- Exercise goal -
Would you repeat each line below exactly, without the pictures?

- Dataset -
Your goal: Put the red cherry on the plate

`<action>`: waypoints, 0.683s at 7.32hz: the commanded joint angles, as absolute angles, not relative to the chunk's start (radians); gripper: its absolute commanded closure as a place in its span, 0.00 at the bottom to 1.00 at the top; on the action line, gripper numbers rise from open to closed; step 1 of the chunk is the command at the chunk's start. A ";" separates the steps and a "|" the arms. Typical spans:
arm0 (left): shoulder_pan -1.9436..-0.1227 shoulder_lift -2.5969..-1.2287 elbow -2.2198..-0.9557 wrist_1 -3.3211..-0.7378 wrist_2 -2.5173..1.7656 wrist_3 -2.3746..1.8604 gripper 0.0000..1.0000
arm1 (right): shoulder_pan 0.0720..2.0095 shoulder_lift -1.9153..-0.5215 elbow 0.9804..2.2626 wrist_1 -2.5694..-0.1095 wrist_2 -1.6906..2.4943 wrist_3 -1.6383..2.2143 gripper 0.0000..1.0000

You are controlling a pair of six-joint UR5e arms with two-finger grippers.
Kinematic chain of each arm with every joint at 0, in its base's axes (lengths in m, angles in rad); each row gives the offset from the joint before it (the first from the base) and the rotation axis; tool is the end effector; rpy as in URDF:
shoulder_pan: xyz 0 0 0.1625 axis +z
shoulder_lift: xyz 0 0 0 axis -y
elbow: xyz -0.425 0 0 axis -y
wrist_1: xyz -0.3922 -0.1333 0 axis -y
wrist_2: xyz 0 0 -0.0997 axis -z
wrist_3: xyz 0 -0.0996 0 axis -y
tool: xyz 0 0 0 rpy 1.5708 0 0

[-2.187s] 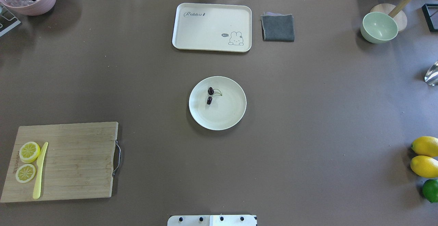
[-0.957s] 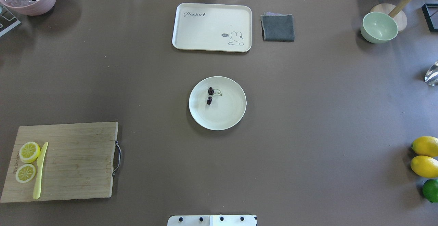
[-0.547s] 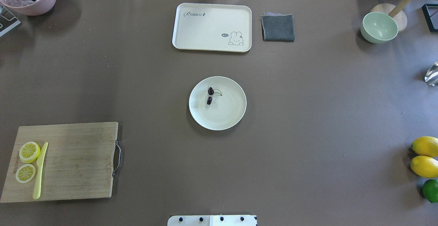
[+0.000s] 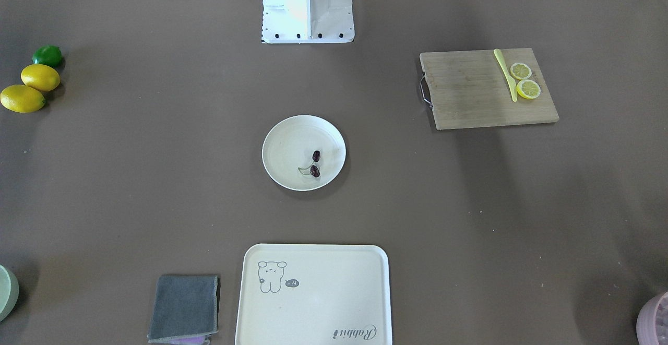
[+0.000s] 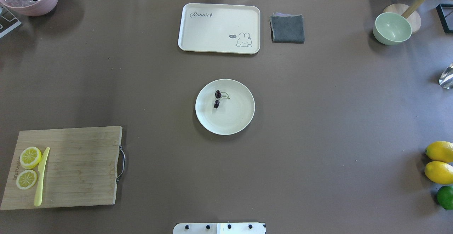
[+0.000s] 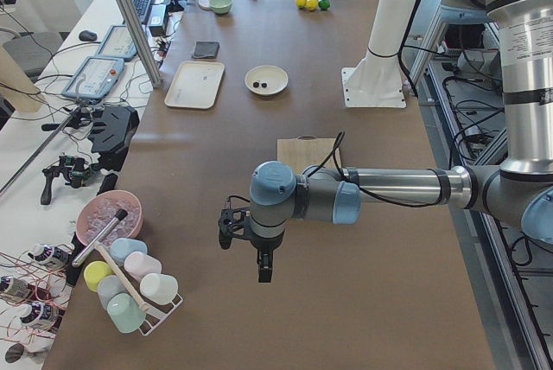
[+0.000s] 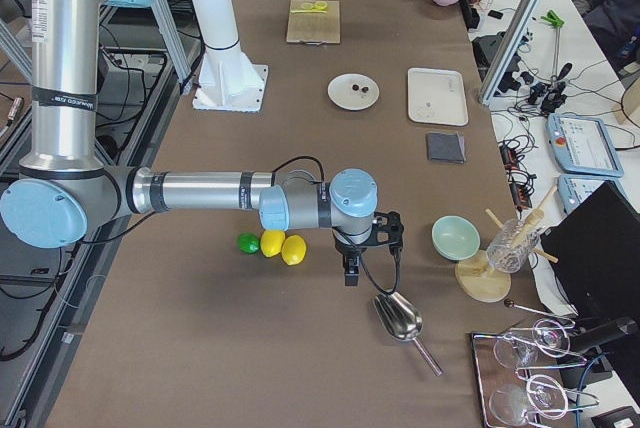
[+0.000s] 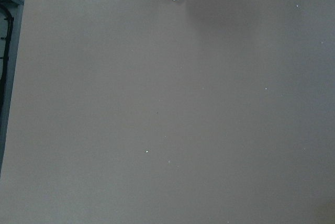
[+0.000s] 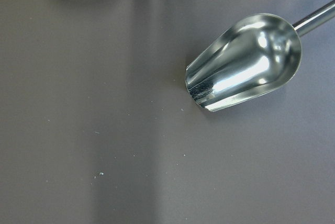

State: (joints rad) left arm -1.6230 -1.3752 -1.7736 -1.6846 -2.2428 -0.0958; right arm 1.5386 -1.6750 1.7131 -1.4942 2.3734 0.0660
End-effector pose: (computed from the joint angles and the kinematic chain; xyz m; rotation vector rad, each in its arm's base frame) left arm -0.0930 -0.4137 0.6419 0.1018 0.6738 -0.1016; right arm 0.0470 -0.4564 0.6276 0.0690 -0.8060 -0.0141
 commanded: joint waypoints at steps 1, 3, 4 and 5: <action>-1.615 -1.364 -1.793 -1.683 -2.296 -0.097 0.02 | 1.539 -1.675 1.713 -1.494 2.375 0.064 0.00; -1.557 -1.367 -1.787 -1.636 -2.342 -0.100 0.02 | 1.539 -1.675 1.713 -1.494 2.373 0.064 0.00; -1.560 -1.365 -1.795 -1.635 -2.342 -0.097 0.02 | 1.539 -1.675 1.715 -1.493 2.373 0.064 0.00; -1.562 -1.364 -1.790 -1.638 -2.345 -0.097 0.02 | 1.539 -1.675 1.715 -1.493 2.373 0.063 0.00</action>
State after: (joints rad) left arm -1.5633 -1.3652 -1.7910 -1.6402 -2.3406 -0.0977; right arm 1.5386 -1.6751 1.7145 -1.4931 2.3731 0.0640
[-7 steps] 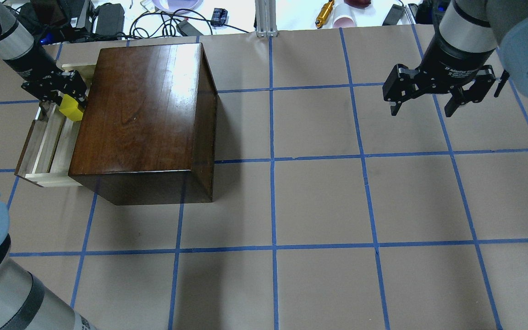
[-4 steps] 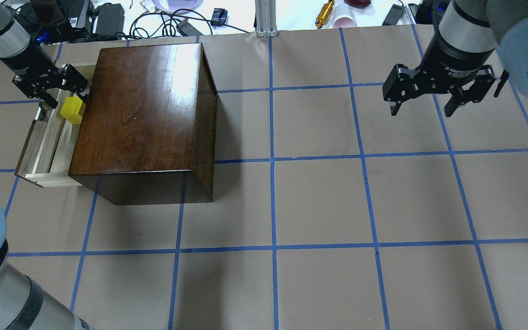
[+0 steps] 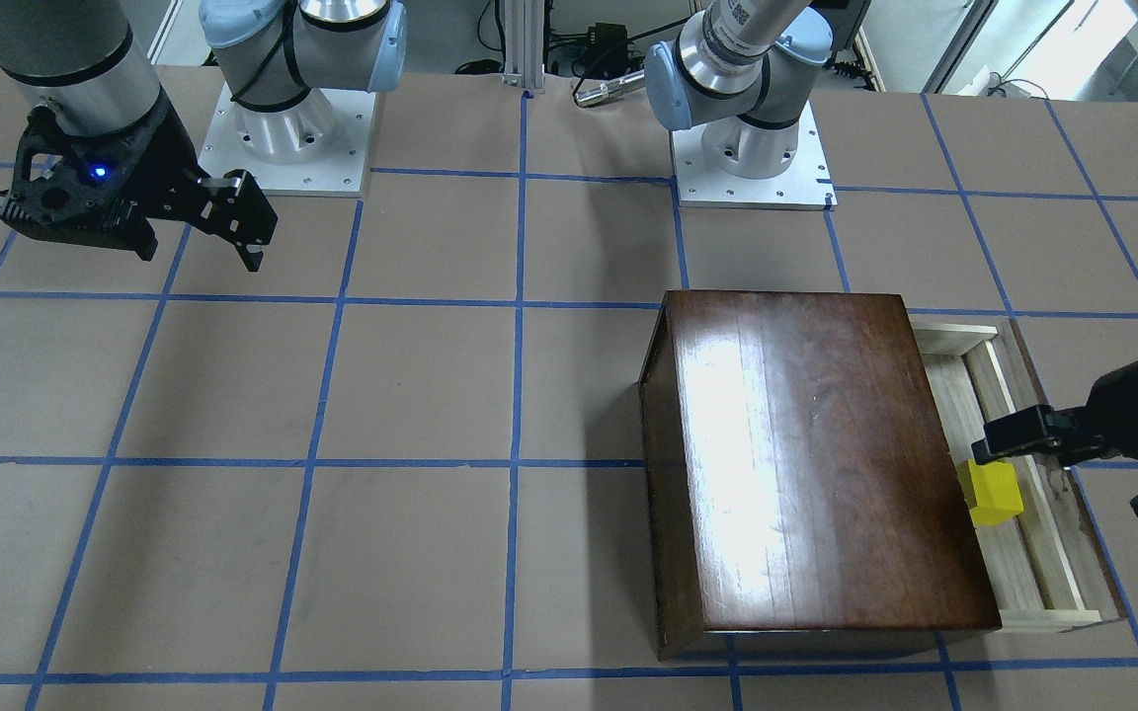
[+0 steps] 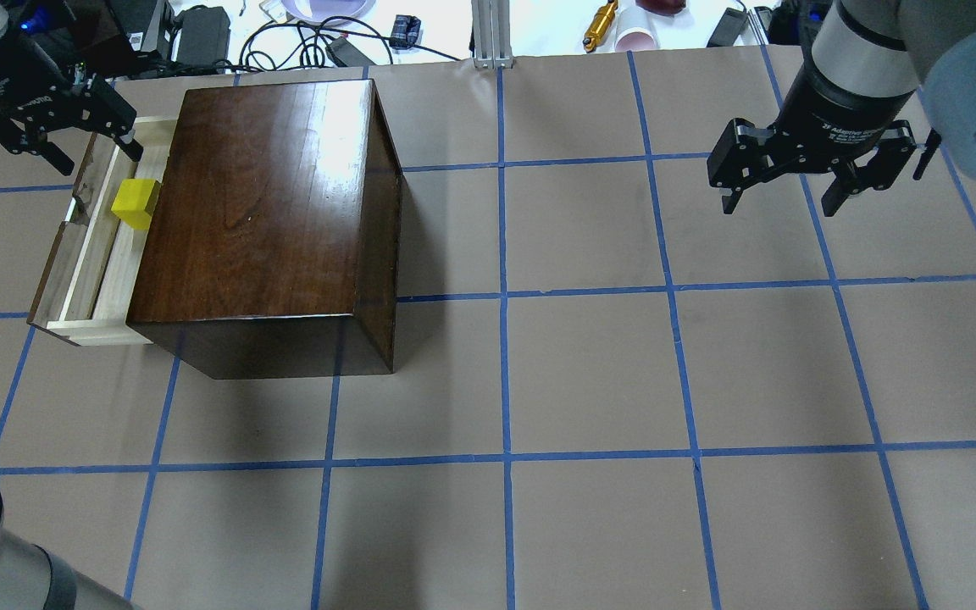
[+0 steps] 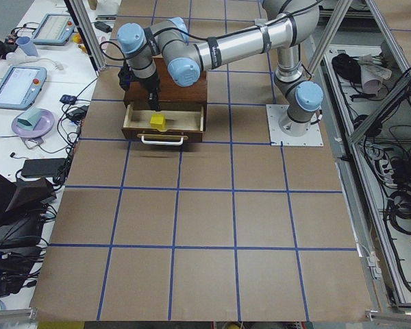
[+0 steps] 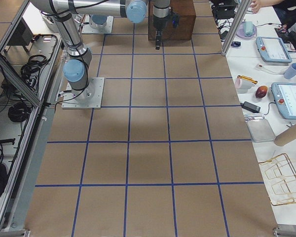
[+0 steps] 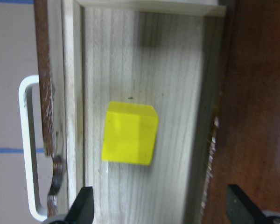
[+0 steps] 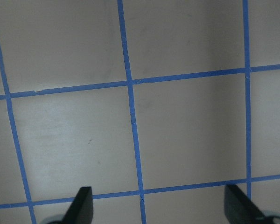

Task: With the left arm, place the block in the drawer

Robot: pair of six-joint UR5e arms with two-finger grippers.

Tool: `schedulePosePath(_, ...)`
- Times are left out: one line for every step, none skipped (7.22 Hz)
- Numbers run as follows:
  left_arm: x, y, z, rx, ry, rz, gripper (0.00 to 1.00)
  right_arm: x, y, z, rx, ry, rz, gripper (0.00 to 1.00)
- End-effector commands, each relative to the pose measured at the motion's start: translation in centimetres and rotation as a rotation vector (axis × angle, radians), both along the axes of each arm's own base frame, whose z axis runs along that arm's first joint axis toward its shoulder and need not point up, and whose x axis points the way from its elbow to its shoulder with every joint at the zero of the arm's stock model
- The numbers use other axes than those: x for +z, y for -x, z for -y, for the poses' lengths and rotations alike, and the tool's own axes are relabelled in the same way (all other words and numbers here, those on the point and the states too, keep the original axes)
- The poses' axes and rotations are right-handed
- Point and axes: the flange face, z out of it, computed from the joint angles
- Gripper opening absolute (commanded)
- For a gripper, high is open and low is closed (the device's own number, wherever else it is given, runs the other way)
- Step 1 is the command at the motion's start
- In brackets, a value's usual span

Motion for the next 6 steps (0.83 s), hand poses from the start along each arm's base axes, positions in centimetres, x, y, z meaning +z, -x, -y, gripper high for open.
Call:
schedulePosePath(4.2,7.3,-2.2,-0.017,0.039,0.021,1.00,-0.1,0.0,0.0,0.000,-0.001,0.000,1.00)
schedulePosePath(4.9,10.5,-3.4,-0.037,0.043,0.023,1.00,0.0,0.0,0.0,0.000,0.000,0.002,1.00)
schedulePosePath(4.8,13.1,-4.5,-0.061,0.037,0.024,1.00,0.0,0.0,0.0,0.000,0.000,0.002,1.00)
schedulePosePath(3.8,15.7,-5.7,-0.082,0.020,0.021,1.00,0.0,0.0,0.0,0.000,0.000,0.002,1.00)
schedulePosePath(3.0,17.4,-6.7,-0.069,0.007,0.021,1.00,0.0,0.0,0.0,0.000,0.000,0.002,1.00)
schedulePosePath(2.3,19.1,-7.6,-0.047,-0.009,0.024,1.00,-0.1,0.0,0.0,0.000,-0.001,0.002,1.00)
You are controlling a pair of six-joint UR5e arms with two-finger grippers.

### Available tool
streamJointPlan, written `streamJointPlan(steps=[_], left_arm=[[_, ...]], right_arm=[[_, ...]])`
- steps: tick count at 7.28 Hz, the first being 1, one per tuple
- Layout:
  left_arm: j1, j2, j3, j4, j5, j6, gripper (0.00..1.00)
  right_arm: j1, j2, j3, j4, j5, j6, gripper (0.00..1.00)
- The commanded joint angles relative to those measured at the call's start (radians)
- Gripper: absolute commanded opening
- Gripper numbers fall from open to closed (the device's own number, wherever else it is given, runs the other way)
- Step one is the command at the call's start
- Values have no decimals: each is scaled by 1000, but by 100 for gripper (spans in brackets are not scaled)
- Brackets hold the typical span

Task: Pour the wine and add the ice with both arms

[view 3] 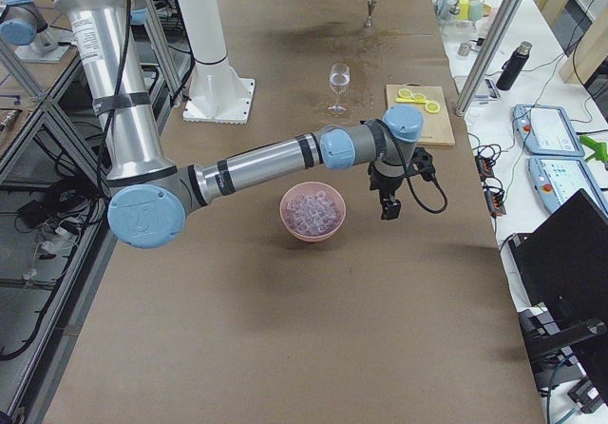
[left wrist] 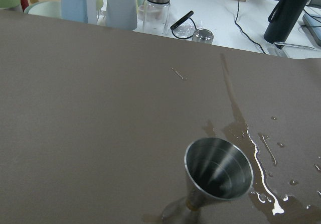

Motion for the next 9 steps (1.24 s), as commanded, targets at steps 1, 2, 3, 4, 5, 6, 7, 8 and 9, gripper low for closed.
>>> streamJointPlan(steps=[1,2,3,4,5,6,7,8,9], left_arm=[[-205,11,-18,136,-325,229,99],[-264,12,-35,261,-382,379,99],[-296,9,-58,395,-430,474,99],[-299,9,-121,571,-462,544,99],[-313,18,-234,777,-470,623,99],[-342,23,-318,953,-470,758,99],[-358,29,-362,1087,-467,932,99],[-379,54,-371,1140,-463,1033,99],[-381,127,-388,1114,-466,1043,99]], right_arm=[[0,1,0,1,0,-1,100],[0,1,2,1,0,-1,100],[0,1,2,1,0,-3,100],[0,-1,2,1,0,-3,100],[0,-1,8,1,-3,-3,100],[-5,-1,9,1,-14,-3,100],[-9,-1,11,1,-18,-3,100],[-12,-4,9,1,-18,-1,100],[-17,-9,6,1,-18,-1,100]])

- Task answer -
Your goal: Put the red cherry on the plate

`<action>`: waypoints, 0.683s at 7.32hz: the commanded joint angles, as absolute angles, not relative to the chunk's start (radians); gripper: its absolute commanded closure as a place in its span, 0.00 at the bottom to 1.00 at the top; on the action line, gripper numbers rise from open to closed; step 1 of the chunk is the command at the chunk's start. A ";" separates the steps and a "|" the arms. Typical spans:
arm0 (left): shoulder_pan -1.9436..-0.1227 shoulder_lift -2.5969..-1.2287 elbow -2.2198..-0.9557 wrist_1 -3.3211..-0.7378 wrist_2 -2.5173..1.7656 wrist_3 -2.3746..1.8604 gripper 0.0000..1.0000
arm1 (right): shoulder_pan 0.0720..2.0095 shoulder_lift -1.9153..-0.5215 elbow 0.9804..2.2626 wrist_1 -2.5694..-0.1095 wrist_2 -1.6906..2.4943 wrist_3 -1.6383..2.2143 gripper 0.0000..1.0000

You are controlling a pair of six-joint UR5e arms with two-finger grippers.
Kinematic chain of each arm with every joint at 0, in its base's axes (lengths in m, angles in rad); each row gives the offset from the joint before it (the first from the base) and the rotation axis; tool is the end effector; rpy as in URDF:
shoulder_pan: xyz 0 0 0.1625 axis +z
shoulder_lift: xyz 0 0 0 axis -y
elbow: xyz -0.425 0 0 axis -y
wrist_1: xyz -0.3922 -0.1333 0 axis -y
wrist_2: xyz 0 0 -0.0997 axis -z
wrist_3: xyz 0 -0.0996 0 axis -y
tool: xyz 0 0 0 rpy 1.5708 0 0

[-2.187s] 
[-0.957s] 
[-0.547s] 
[+0.000s] 
[+0.000s] 
[+0.000s] 
[+0.000s] 
[+0.000s] 
[+0.000s] 

State: (joints rad) left arm -1.6230 -1.3752 -1.7736 -1.6846 -2.2428 -0.0958; right arm 1.5386 -1.6750 1.7131 -1.4942 2.3734 0.0660
End-effector pose: (computed from the joint angles and the kinematic chain; xyz m; rotation vector rad, each in its arm's base frame) left arm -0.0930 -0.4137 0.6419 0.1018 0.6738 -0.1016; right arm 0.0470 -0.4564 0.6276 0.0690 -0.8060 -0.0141
 commanded: joint waypoints at steps 1, 3, 4 and 5: <action>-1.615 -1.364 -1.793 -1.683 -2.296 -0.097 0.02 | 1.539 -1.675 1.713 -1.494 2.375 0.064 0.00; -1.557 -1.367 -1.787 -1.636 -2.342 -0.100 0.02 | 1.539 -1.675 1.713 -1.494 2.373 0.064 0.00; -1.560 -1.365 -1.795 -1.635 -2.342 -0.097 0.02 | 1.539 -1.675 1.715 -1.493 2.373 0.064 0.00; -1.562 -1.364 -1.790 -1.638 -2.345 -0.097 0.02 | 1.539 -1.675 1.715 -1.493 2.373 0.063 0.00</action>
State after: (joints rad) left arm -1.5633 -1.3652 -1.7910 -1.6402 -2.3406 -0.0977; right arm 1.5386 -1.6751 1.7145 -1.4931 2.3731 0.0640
[-7 steps] 
[-4 steps] 
[+0 steps] 
[+0 steps] 
[+0 steps] 
[+0 steps] 
[+0 steps] 
[+0 steps] 

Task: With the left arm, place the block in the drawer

Robot: pair of six-joint UR5e arms with two-finger grippers.

Tool: `schedulePosePath(_, ...)`
- Times are left out: one line for every step, none skipped (7.22 Hz)
- Numbers run as follows:
  left_arm: x, y, z, rx, ry, rz, gripper (0.00 to 1.00)
  right_arm: x, y, z, rx, ry, rz, gripper (0.00 to 1.00)
- End-effector commands, each relative to the pose measured at the motion's start: translation in centimetres and rotation as a rotation vector (axis × angle, radians), both along the axes of each arm's own base frame, whose z axis runs along that arm's first joint axis toward its shoulder and need not point up, and whose x axis points the way from its elbow to its shoulder with every joint at the zero of the arm's stock model
- The numbers use other axes than those: x for +z, y for -x, z for -y, for the poses' lengths and rotations alike, and the tool's own axes are relabelled in the same way (all other words and numbers here, those on the point and the states too, keep the original axes)
- The poses' axes and rotations are right-handed
- Point and axes: the flange face, z out of it, computed from the joint angles
- Gripper opening absolute (commanded)
- For a gripper, high is open and low is closed (the device's own number, wherever else it is given, runs the other way)
- Step 1 is the command at the motion's start
- In brackets, a value's usual span

Motion for the next 6 steps (0.83 s), hand poses from the start along each arm's base axes, positions in centimetres, x, y, z meaning +z, -x, -y, gripper high for open.
Call:
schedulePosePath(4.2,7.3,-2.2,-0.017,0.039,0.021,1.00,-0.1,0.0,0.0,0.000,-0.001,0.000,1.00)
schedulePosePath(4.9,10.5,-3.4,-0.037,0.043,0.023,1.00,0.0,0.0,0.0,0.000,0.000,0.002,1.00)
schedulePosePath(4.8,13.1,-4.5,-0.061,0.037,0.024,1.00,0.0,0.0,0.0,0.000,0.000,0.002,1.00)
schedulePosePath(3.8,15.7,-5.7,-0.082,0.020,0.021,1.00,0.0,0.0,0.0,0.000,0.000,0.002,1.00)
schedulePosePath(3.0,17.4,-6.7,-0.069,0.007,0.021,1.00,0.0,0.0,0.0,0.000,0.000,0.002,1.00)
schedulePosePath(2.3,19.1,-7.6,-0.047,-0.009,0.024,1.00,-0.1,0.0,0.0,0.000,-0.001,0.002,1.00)
You are controlling a pair of six-joint UR5e arms with two-finger grippers.

### Available tool
streamJointPlan, written `streamJointPlan(steps=[_], left_arm=[[_, ...]], right_arm=[[_, ...]])`
- steps: tick count at 7.28 Hz, the first being 1, one per tuple
- Layout:
  left_arm: j1, j2, j3, j4, j5, j6, gripper (0.00..1.00)
  right_arm: j1, j2, j3, j4, j5, j6, gripper (0.00..1.00)
- The commanded joint angles relative to those measured at the call's start (radians)
- Gripper: absolute commanded opening
- Gripper numbers fall from open to closed (the device's own number, wherever else it is given, runs the other way)
- Step one is the command at the call's start
- Values have no decimals: each is scaled by 1000, but by 100 for gripper (spans in brackets are not scaled)
- Brackets hold the typical span

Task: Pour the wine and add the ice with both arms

[view 3] 
[left wrist] 

Motion for the next 9 steps (1.24 s), as commanded, targets at steps 1, 2, 3, 4, 5, 6, 7, 8 and 9, gripper low for closed.
>>> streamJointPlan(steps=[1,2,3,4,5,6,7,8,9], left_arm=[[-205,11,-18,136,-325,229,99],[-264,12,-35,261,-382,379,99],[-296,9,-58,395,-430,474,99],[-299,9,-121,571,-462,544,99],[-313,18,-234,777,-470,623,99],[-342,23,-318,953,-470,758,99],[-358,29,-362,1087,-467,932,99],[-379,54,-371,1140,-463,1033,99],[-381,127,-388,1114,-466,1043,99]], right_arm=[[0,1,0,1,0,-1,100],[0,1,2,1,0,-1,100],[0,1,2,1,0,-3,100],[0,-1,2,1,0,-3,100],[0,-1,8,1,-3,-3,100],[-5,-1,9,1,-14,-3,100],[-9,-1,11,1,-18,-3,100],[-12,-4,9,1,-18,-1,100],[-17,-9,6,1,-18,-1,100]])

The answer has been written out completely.